Ramazan'a ve ibadetlere bir çocuk nasıl bakar?
Benim adım Süper Çocuk. Daha doğrusu ben kendime öyle diyorum ve benim güçlerimi kimse bilmiyor.
Geçen gece su içmek için kalktığımda çok ilginç bir şey oldu. Annem, babam, babaannem hepsi yere küçük halıları sermişler, yere yatıp kalkıyorlardı. Bir yandan da sessiz sessiz bir şeyler mırıldanıyorlardı. Bunu gündüz yaptıklarını da görmüştüm gerçi. Spor yapıyorlar diye düşünmüştüm. Ama insan gece uykusundan uyanıp spor yapar mı?
Neyse sporlarını bitirince yanlarına gittim. Benden utanmanıza gerek yoktu canım, sporunuzu gündüz de yapabilirsiniz dedim. Yine herkesi güldürdüm.
-Ne sporu evladım, sabah namazı kılıyorduk, dedi babaannem.
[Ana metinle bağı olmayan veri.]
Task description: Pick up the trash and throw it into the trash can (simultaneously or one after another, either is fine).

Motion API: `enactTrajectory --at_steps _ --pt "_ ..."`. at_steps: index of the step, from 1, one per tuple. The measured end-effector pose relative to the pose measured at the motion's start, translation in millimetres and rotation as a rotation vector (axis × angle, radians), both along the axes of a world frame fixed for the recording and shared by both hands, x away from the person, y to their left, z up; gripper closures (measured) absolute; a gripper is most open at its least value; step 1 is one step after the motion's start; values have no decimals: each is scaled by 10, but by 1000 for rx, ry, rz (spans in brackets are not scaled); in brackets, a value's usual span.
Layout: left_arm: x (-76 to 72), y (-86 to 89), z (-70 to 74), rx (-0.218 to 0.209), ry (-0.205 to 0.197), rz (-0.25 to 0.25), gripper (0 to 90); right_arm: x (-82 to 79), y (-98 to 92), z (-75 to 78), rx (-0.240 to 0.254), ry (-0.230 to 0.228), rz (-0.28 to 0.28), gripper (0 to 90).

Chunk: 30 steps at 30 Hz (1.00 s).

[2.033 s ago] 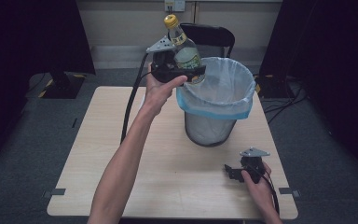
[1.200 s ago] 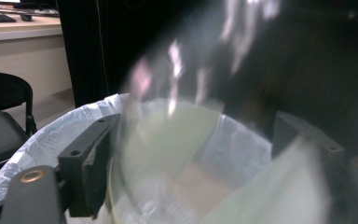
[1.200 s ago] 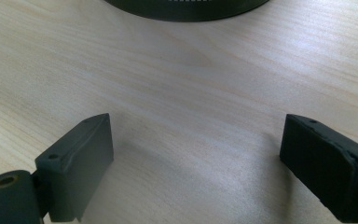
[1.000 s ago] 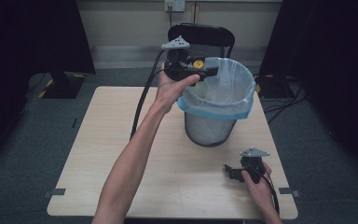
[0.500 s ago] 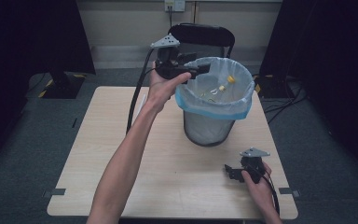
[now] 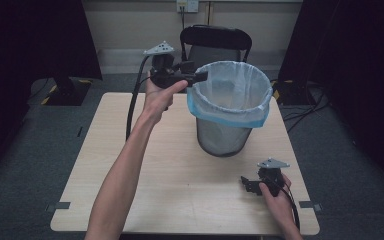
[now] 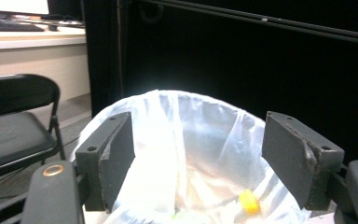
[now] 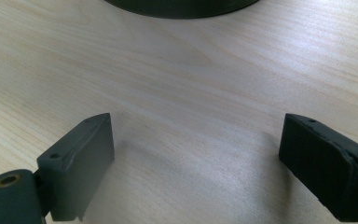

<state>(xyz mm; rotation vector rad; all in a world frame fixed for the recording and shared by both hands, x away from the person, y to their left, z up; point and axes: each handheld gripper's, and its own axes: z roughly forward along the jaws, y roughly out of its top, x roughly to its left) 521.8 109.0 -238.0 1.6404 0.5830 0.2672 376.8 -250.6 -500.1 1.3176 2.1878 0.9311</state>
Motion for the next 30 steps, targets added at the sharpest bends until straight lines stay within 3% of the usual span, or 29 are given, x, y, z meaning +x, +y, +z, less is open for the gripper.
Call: enactTrajectory --at_steps 8,14,24,30 --pt "-24 246 -39 2 11 39 226 0 0 0 0 0 0 93" --pt "-52 477 -105 2 19 89 274 0 0 0 0 0 0 93" --pt "-79 778 -341 40 48 162 285 0 0 0 0 0 0 93" --pt "-63 942 -536 25 92 212 306 0 1 0 0 0 0 93"
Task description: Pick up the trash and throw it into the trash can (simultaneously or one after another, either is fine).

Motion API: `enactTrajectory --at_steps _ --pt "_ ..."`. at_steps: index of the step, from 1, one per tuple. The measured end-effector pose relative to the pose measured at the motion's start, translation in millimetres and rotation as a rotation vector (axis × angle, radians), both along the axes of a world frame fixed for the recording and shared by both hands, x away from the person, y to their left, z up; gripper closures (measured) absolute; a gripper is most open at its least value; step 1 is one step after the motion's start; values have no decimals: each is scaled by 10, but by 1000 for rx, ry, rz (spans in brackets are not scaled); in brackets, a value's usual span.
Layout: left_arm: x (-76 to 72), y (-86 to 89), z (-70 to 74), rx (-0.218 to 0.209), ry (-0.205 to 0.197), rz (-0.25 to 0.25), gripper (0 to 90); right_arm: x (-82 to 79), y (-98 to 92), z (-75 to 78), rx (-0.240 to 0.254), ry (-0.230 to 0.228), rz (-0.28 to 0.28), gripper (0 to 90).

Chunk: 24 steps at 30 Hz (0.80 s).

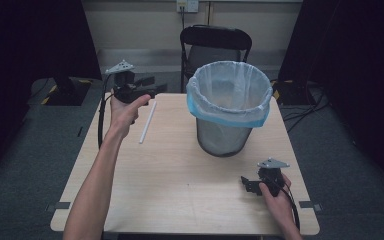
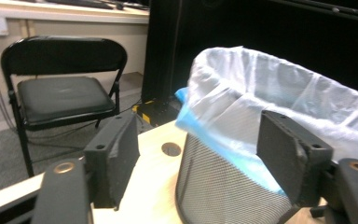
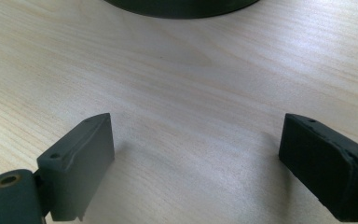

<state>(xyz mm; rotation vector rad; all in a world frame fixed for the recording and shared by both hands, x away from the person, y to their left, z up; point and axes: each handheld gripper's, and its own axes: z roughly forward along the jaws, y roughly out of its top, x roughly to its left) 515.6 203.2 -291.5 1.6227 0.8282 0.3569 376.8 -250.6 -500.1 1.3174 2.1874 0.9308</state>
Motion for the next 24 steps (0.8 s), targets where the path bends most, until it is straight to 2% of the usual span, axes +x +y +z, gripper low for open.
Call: enactTrajectory --at_steps 4,11,16,17,19,24 --pt "9 91 -120 9 24 34 287 0 0 0 0 0 0 93" --pt "-54 291 -301 65 69 77 272 0 0 0 0 0 0 93" --pt "-56 414 -483 101 128 101 274 0 0 0 0 0 0 93" --pt "-45 437 -564 117 141 105 290 0 0 0 0 0 0 93" --pt "-40 442 -603 127 151 109 289 0 0 0 0 0 0 93" --pt "-29 463 -780 183 177 130 283 0 0 0 1 0 0 93"
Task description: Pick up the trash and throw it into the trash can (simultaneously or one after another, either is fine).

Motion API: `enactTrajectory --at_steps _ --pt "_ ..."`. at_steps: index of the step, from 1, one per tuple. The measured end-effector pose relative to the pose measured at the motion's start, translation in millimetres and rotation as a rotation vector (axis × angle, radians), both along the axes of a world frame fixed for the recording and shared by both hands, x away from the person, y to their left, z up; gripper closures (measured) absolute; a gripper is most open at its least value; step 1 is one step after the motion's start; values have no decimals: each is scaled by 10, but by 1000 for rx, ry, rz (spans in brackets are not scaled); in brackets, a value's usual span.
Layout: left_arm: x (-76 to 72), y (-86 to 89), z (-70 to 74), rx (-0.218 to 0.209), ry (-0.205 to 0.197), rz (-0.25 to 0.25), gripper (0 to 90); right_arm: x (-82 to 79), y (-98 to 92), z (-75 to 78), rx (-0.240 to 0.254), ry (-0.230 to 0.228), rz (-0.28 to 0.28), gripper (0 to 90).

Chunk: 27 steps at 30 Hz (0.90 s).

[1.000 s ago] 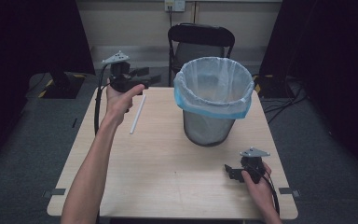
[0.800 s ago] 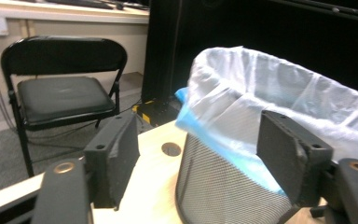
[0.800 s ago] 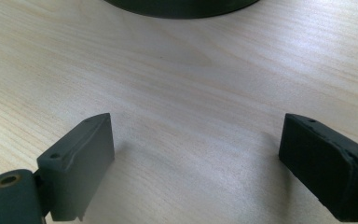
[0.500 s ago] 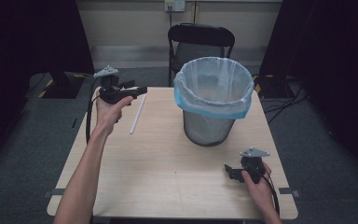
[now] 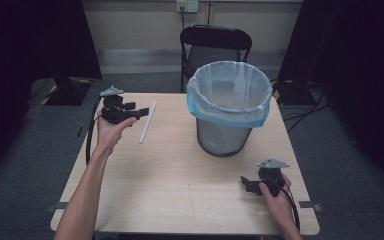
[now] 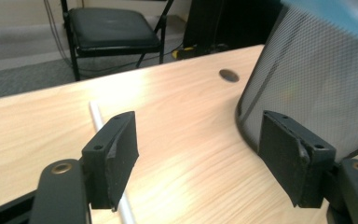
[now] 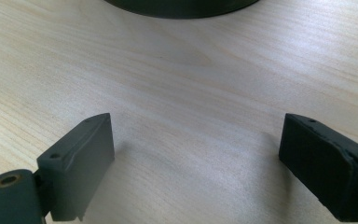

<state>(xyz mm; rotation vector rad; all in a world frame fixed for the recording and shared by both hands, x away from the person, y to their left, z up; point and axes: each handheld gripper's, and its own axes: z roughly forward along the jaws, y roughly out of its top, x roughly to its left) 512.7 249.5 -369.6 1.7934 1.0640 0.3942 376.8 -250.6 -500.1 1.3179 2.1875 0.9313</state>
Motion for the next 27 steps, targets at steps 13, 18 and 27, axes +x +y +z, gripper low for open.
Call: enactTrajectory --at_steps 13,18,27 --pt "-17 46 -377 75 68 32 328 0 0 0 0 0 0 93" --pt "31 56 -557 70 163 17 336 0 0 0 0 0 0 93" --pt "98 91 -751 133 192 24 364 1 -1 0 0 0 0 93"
-Camiden gelen ezan sesini duymadın mı oğlum? Allah bizi namaz kılmaya davet etti. Biz de uyanıp abdest alıp namaz kıldık. Her gün beş defa Allah bizi çağırıyor, biz de namaz kılarak onun önünde saygıyla eğiliyoruz, verdiklerine teşekkür ediyoruz.
-Vay canına! Evdeki herkes her gün Allah'la buluşuyor yani! Ben niye buluşmuyorum ki? Benim süper güçlerim var bir kere, ben de Allah'la konuşabilirim, ben de ona teşekkür edebilirim.
Süper babaannem beni kucağına aldı;
-Tabii evladım sen de namaz kılabilirsin. Yarın ilk iş seninle birlikte namaz kılalım mı?
-Bana ne, ben şimdi yapmak istiyorum! Beni uyutamazsınız! Boyum küçük diye beni dışlayamazsınız! Ben de namaz kılabilirim.
Babam gülerek babaanneme baktı:
-Valide sultan size kolay gelsin, benim istirahat etmem lazım!
Yani "Anneciğim siz uğraşın bu çocukla, ben uyuyorum" demek istedi babam. Babaannem gülümseyerek elimden tuttu.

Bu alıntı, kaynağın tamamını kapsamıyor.